Similarly, as shown in FIG. 10, an A7.39 antibody dose of 40 μg/mice yields detectable level of antibody in ELF akin to the median antibody levels found in aPAP patients.

Detection of both anti GM-CSF antibodies (A7.39 and B2.6) was dose dependant, and they exhibit comparable half-lives. Consequently, as shown in the “D1 re-admin” group for both B2.6 and A7.39, re-dosing (weekly) was necessary to sustain the antibody levels in the ELF (FIG. 9 b-d and FIG. 10).
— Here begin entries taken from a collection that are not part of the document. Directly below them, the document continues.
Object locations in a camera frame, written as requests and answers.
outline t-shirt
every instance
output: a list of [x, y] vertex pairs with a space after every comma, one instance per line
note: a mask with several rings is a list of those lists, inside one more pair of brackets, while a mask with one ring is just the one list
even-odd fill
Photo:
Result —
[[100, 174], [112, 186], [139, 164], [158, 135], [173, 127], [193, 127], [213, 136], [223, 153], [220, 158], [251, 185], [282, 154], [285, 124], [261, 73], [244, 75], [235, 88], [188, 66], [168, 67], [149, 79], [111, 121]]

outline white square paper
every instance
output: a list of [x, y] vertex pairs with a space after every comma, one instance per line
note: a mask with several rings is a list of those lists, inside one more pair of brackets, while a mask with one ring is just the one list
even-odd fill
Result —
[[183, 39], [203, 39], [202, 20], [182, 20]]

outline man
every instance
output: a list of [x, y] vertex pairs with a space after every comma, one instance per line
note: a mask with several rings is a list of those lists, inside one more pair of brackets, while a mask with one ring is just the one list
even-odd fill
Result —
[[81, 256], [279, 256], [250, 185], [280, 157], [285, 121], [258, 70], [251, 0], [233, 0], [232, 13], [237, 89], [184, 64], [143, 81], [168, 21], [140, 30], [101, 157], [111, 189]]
A functional bioassay was used to demonstrate that the antibody pair (A7.39 and B2.6) effectively neutralizes GM-CSF as shown in FIG. 11. FDC-P1 cells were seeded into 96-well plates (3000 cells/well). These cells require GM-CSF to proliferate. GM-CSF (200 pg/ml) was mixed with serial dilutions of B2.6 (0.001-100 ug/ml) and A7.39 (0.001-100 ug/ml) and added to the cells. Control cells were exposed to GM-CSF not mixed with antibodies. Cell proliferation was quantified after 3 days of culture using tetrazolium-based cell proliferation assay (Promega). GM-CSF neutralisation was calculated as percentage of inhibition of FDC-P1 growth with the following formula: [1−(OD of a single well−average OD of control cells grown without GM-CSF)×(average OD of control cells grown with GM-CSF−average OD of control cells grown without GM-CSF)−1]×100.
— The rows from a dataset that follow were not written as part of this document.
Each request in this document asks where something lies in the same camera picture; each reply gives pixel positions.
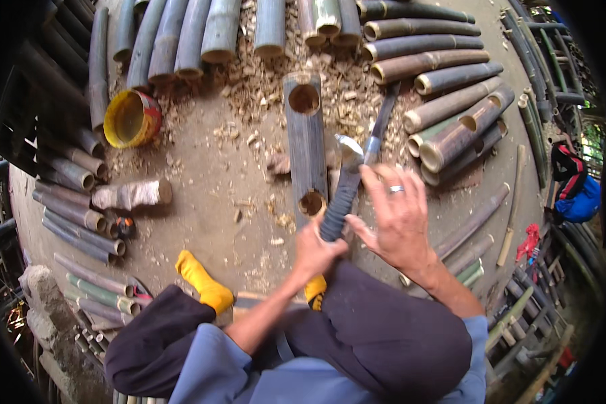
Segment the yellow sock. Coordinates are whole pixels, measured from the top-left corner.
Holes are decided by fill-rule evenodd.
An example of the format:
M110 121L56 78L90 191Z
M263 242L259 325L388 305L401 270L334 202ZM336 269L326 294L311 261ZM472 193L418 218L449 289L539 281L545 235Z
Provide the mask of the yellow sock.
M231 290L213 280L202 264L189 251L183 249L179 253L175 269L185 281L198 291L200 303L211 306L216 314L227 310L233 303Z
M326 292L328 284L323 275L317 275L310 279L303 293L305 293L305 300L309 304L309 307L315 311L321 311L321 302L323 301L323 294Z

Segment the dirt floor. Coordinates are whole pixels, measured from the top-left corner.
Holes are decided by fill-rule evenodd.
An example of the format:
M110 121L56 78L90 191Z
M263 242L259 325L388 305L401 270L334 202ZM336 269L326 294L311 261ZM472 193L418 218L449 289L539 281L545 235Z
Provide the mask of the dirt floor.
M110 8L112 44L119 12L118 1L100 0L99 3ZM249 28L249 35L252 22L248 15L255 11L252 3L246 1L242 11L243 28ZM288 1L288 4L291 7L293 3ZM505 71L501 77L514 89L517 99L529 82L517 54L503 36L502 24L498 19L501 8L508 7L508 2L449 0L436 4L476 16L485 49L491 54L492 60L503 64ZM295 25L295 21L292 13L289 13L288 26ZM370 98L371 94L376 95L377 88L372 81L365 79L366 73L361 74L362 78L355 78L355 71L364 71L364 61L360 58L353 61L351 55L339 54L335 60L326 63L328 57L323 52L307 54L305 48L301 48L302 51L290 48L294 40L293 36L288 36L289 52L285 61L268 65L252 56L247 41L241 40L238 47L242 64L210 72L199 86L198 94L193 97L161 101L165 125L157 142L139 149L108 152L110 183L165 176L173 190L171 205L146 209L134 215L139 236L127 244L125 259L119 266L108 267L99 263L45 230L40 222L43 207L31 198L34 179L12 167L9 187L11 203L21 245L32 262L61 271L54 263L53 255L57 251L63 252L89 268L114 278L124 279L127 275L137 277L152 293L157 294L172 283L185 286L176 274L174 263L180 250L188 249L211 276L234 292L247 290L267 293L278 285L290 271L295 257L295 236L293 229L288 227L288 219L294 210L291 182L289 178L266 180L265 175L267 156L275 150L289 151L280 102L279 83L283 73L311 65L323 75L328 75L323 94L326 134L341 131L363 141L369 121L374 120L379 109L378 104ZM108 49L111 95L121 89L125 82L125 78L119 77L121 68L112 62L112 49L113 46ZM333 56L336 54L334 50L324 51ZM337 76L336 71L342 69L347 70ZM261 85L256 77L267 82L267 85ZM341 77L341 80L335 81L334 77ZM227 97L220 95L221 92L227 95L229 90L231 93ZM357 99L345 100L342 94L348 90L363 91L360 91ZM417 167L417 163L408 156L408 150L404 147L404 132L397 125L408 106L417 102L417 94L406 91L400 95L384 143L383 161ZM516 147L520 144L528 148L528 164L510 257L525 238L525 228L533 222L541 224L542 196L516 101L505 111L503 118L509 133L499 142L495 153L486 159L485 164L466 174L458 189L430 195L429 236L432 243L439 242L454 231L467 219L472 209L488 198L500 184L507 182L513 187ZM483 257L485 275L474 289L483 299L486 299L486 291L493 283L495 262L505 234L511 201L512 194L484 227L459 248L464 251L487 233L496 241ZM358 206L358 213L366 222L374 225L372 206L361 193ZM242 212L238 223L234 222L237 209ZM360 268L383 282L402 287L397 272L365 249L361 241L356 240L353 246L353 259Z

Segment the left hand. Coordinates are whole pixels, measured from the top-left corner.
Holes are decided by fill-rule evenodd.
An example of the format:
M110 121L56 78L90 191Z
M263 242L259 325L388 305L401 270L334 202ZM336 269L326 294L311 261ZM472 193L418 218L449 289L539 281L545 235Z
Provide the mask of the left hand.
M345 240L339 238L334 242L325 242L321 239L321 222L323 215L316 216L297 235L297 258L291 276L301 282L301 287L327 271L335 258L347 252Z

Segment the machete handle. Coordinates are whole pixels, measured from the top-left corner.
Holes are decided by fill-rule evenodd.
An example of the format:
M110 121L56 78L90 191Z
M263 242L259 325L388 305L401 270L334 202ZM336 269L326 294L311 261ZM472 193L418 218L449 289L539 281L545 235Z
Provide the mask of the machete handle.
M323 241L332 242L341 237L346 215L352 209L352 200L357 195L356 186L339 187L330 202L319 233Z

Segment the ring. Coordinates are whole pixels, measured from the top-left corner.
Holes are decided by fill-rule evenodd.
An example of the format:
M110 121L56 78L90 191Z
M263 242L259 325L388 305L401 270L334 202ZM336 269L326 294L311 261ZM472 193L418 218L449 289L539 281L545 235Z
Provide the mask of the ring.
M404 192L404 187L401 185L394 185L394 186L388 188L388 191L390 193Z

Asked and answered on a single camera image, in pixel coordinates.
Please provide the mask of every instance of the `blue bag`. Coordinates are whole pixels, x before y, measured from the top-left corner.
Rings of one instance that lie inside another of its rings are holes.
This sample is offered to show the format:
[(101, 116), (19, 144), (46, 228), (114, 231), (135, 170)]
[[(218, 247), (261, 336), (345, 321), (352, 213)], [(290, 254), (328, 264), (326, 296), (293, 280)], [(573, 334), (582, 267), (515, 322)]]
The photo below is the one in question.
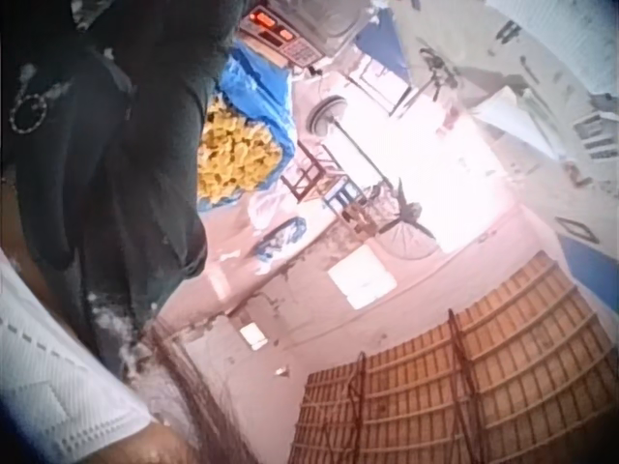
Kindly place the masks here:
[[(280, 163), (258, 186), (260, 190), (268, 189), (294, 158), (297, 146), (297, 129), (292, 119), (292, 88), (289, 72), (269, 63), (237, 41), (225, 64), (218, 88), (227, 102), (239, 113), (250, 120), (264, 123), (281, 146)], [(234, 203), (240, 196), (239, 191), (216, 205), (202, 199), (198, 203), (198, 211), (206, 212), (218, 206)]]

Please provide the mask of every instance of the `standing fan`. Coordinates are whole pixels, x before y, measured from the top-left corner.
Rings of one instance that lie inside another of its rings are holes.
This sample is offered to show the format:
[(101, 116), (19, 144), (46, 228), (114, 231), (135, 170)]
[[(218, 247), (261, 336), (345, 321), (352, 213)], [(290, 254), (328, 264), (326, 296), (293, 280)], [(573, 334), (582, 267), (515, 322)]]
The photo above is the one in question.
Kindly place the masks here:
[(418, 222), (421, 205), (407, 203), (401, 180), (398, 189), (394, 189), (374, 161), (341, 126), (339, 121), (347, 106), (346, 99), (340, 96), (331, 96), (320, 102), (308, 117), (309, 132), (325, 137), (332, 131), (339, 131), (382, 178), (368, 195), (361, 193), (362, 196), (356, 198), (378, 225), (374, 239), (399, 259), (418, 260), (430, 256), (438, 249), (438, 244), (432, 233)]

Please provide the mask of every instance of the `fan stand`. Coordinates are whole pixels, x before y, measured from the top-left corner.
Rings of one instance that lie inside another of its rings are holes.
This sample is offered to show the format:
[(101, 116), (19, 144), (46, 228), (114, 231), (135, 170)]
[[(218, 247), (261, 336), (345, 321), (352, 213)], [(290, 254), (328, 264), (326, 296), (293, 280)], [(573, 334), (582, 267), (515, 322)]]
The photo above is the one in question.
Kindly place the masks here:
[[(308, 131), (319, 137), (326, 137), (333, 131), (339, 131), (380, 175), (382, 184), (393, 193), (394, 186), (389, 179), (356, 140), (341, 126), (340, 121), (347, 108), (348, 102), (341, 96), (331, 96), (321, 101), (309, 114)], [(350, 194), (350, 189), (345, 191), (346, 186), (352, 186), (355, 190), (356, 195), (354, 197)], [(372, 208), (378, 213), (377, 216), (381, 217), (379, 209), (373, 205), (373, 201), (366, 198), (363, 191), (348, 176), (346, 176), (340, 190), (337, 190), (331, 196), (323, 196), (323, 201), (340, 220), (352, 228), (360, 240), (365, 241), (373, 237), (389, 254), (396, 258), (404, 260), (423, 259), (438, 249), (438, 244), (434, 240), (424, 234), (416, 233), (415, 229), (408, 224), (398, 225), (394, 228), (394, 233), (379, 234), (380, 228), (368, 211), (369, 208)]]

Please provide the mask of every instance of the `person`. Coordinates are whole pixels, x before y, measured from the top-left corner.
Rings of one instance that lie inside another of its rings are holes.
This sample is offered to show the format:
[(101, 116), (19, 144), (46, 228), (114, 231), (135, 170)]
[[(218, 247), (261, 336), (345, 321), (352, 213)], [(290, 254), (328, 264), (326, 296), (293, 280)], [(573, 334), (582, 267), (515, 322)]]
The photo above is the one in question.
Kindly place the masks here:
[[(77, 23), (69, 0), (3, 2), (0, 425), (24, 462), (257, 462), (152, 324), (203, 269), (195, 154), (248, 6), (116, 0)], [(147, 324), (197, 445), (119, 380)]]

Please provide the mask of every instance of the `window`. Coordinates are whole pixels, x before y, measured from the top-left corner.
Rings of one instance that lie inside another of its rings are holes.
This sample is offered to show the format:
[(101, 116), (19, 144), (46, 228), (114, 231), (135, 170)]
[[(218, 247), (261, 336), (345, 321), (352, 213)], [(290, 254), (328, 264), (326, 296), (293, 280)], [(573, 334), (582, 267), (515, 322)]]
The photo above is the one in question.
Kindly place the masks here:
[(255, 322), (247, 324), (239, 331), (253, 351), (257, 351), (269, 341), (264, 333), (255, 325)]
[(367, 245), (363, 245), (329, 270), (329, 277), (355, 309), (384, 297), (397, 283)]
Example 9—Formulations of GL67A/RNA Complexes for GM-CSF Expression

For most indications the short burst (a day or two) of protein expression achieved through mRNA-mediated transfection is a disadvantage. However, in the context of aPAP this likely represents an advantage in terms of the efficacy/toxicity window. In addition, GM-CSF mRNA transfer will support translation of the protein in the cytoplasm, thereby bypassing the nuclear membrane which presents a significant barrier for plasmids. In turn, this may allow for significantly smaller amounts of nucleic acids to be used to achieve GM-CSF expression compared to plasmid DNA.
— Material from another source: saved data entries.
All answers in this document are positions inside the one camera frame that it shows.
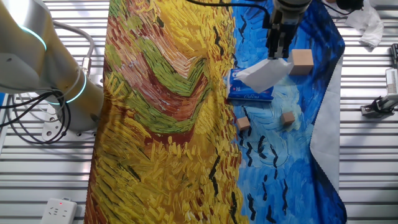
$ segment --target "wooden cube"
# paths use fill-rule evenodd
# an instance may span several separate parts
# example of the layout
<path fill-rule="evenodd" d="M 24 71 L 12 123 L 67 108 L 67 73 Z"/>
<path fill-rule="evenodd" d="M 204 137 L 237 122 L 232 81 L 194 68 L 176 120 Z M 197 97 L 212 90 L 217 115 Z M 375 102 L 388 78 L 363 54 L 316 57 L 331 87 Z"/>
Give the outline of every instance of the wooden cube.
<path fill-rule="evenodd" d="M 295 121 L 293 112 L 283 113 L 282 116 L 280 117 L 280 121 L 284 126 L 289 126 L 293 124 L 293 122 Z"/>
<path fill-rule="evenodd" d="M 238 125 L 238 129 L 239 129 L 240 131 L 244 131 L 244 130 L 247 130 L 247 129 L 250 128 L 250 122 L 249 122 L 248 117 L 239 118 L 239 119 L 236 121 L 236 124 Z"/>
<path fill-rule="evenodd" d="M 313 68 L 312 51 L 310 49 L 293 49 L 287 59 L 293 63 L 289 75 L 308 75 Z"/>

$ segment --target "tissue paper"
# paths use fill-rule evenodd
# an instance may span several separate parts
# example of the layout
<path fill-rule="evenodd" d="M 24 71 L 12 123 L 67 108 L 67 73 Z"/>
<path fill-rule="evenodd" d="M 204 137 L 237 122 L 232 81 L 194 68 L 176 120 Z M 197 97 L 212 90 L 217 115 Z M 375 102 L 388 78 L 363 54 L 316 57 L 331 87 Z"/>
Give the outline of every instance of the tissue paper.
<path fill-rule="evenodd" d="M 250 86 L 256 93 L 274 86 L 279 80 L 284 78 L 292 69 L 292 64 L 287 63 L 282 58 L 275 60 L 262 60 L 261 62 L 238 72 L 236 78 L 244 84 Z"/>
<path fill-rule="evenodd" d="M 380 44 L 384 24 L 377 11 L 370 5 L 370 2 L 365 0 L 363 3 L 363 10 L 351 13 L 346 20 L 346 25 L 358 30 L 364 30 L 363 36 L 359 41 L 375 48 Z"/>

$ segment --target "van gogh painting fabric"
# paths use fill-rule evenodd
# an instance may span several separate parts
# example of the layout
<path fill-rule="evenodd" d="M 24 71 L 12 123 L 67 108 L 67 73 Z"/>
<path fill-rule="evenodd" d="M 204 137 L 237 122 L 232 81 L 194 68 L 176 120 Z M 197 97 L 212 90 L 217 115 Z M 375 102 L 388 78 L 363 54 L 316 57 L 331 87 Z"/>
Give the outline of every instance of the van gogh painting fabric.
<path fill-rule="evenodd" d="M 285 77 L 271 103 L 227 101 L 229 71 L 267 58 L 263 19 L 249 7 L 111 0 L 86 224 L 346 223 L 310 152 L 343 39 L 313 1 L 290 46 L 312 50 L 310 75 Z M 243 116 L 251 128 L 239 132 Z"/>

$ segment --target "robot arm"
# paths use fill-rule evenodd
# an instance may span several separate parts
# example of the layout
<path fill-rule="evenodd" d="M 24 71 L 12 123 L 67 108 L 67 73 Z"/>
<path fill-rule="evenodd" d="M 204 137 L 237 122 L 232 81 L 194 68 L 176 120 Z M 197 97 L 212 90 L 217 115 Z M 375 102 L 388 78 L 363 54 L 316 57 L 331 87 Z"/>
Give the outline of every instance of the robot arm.
<path fill-rule="evenodd" d="M 87 71 L 61 43 L 47 6 L 42 0 L 0 0 L 0 15 L 0 91 L 58 89 L 71 110 L 70 129 L 94 128 L 103 90 L 90 82 Z M 56 110 L 60 107 L 54 97 L 47 101 Z"/>
<path fill-rule="evenodd" d="M 274 10 L 268 24 L 268 59 L 287 58 L 297 27 L 312 0 L 273 0 Z"/>

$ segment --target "gray metal surface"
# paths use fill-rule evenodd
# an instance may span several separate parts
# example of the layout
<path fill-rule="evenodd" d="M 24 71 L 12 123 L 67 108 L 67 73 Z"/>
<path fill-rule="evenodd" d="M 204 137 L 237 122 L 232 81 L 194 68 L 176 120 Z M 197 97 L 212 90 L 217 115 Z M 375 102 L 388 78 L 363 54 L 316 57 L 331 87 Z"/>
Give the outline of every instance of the gray metal surface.
<path fill-rule="evenodd" d="M 398 223 L 398 114 L 368 120 L 366 105 L 386 94 L 385 69 L 391 67 L 389 47 L 398 42 L 398 2 L 373 0 L 385 25 L 380 46 L 372 52 L 358 40 L 361 34 L 336 21 L 346 41 L 341 78 L 340 196 L 349 224 Z M 82 28 L 94 37 L 91 79 L 102 78 L 107 0 L 45 1 L 59 22 Z M 57 29 L 68 50 L 81 62 L 88 42 Z M 31 115 L 23 122 L 38 137 L 43 123 Z M 9 128 L 0 155 L 0 224 L 36 224 L 50 197 L 69 197 L 79 204 L 74 224 L 82 224 L 93 141 L 63 142 L 56 146 L 31 146 Z"/>

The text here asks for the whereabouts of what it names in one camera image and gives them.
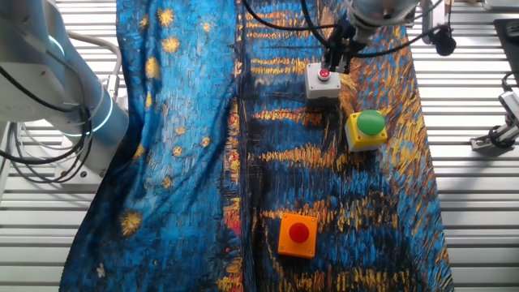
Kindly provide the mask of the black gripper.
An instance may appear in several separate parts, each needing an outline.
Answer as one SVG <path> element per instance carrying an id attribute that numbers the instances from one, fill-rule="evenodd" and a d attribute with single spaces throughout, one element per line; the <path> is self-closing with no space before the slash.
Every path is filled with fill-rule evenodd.
<path id="1" fill-rule="evenodd" d="M 328 47 L 324 51 L 321 68 L 326 71 L 334 72 L 336 70 L 335 61 L 339 61 L 337 72 L 341 74 L 349 74 L 352 56 L 346 53 L 348 41 L 354 37 L 356 28 L 351 24 L 347 15 L 343 15 L 335 24 L 330 37 L 328 38 Z"/>

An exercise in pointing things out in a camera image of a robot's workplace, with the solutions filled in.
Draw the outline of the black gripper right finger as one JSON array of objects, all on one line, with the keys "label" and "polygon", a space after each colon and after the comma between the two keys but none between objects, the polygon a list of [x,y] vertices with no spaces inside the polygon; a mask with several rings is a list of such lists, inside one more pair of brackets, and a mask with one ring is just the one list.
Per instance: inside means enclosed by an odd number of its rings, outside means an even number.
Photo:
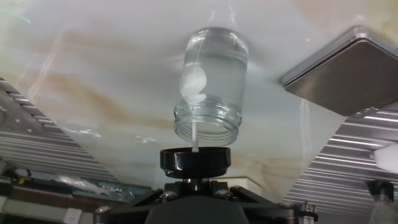
[{"label": "black gripper right finger", "polygon": [[275,205],[274,202],[239,185],[210,179],[196,180],[198,205]]}]

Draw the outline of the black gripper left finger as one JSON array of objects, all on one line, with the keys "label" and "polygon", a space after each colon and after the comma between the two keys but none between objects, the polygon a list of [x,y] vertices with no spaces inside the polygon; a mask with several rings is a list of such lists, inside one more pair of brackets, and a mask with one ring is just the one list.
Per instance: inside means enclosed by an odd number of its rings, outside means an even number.
[{"label": "black gripper left finger", "polygon": [[162,189],[151,190],[133,200],[133,205],[158,205],[173,200],[194,196],[197,193],[196,179],[183,179],[164,185]]}]

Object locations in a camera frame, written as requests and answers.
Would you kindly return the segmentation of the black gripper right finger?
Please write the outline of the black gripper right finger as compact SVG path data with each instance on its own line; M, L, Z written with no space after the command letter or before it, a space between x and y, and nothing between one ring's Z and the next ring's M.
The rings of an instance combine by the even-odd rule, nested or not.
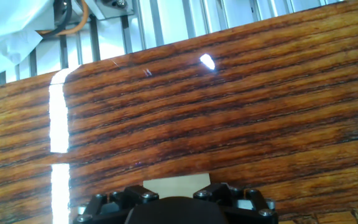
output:
M216 205L228 223L278 224L275 201L257 189L214 183L195 192L193 198Z

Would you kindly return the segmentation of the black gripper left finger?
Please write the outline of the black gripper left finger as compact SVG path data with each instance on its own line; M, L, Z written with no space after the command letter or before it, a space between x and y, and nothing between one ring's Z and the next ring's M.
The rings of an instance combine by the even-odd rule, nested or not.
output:
M124 224L133 208L159 199L159 194L141 185L123 191L96 194L73 220L74 224Z
Accordingly, it was investigated whether GL67A could facilitate expression of mRNA expression. 293 T cells were transfected with mF-Luc (500 ng per well in 24-well plate) or remained UT as control (n=6 per group). After 8 hours incubation, cell lysates were harvested. Total protein concentration and luciferase expression were quantified. As shown in FIG. 12, GL67A was capable of delivering mRNA to 293 T cells, where it was expressed. These in vitro data suggests that GL67A:mRNA ratios in the range of from 2:1 to 4:1 may be particularly effective.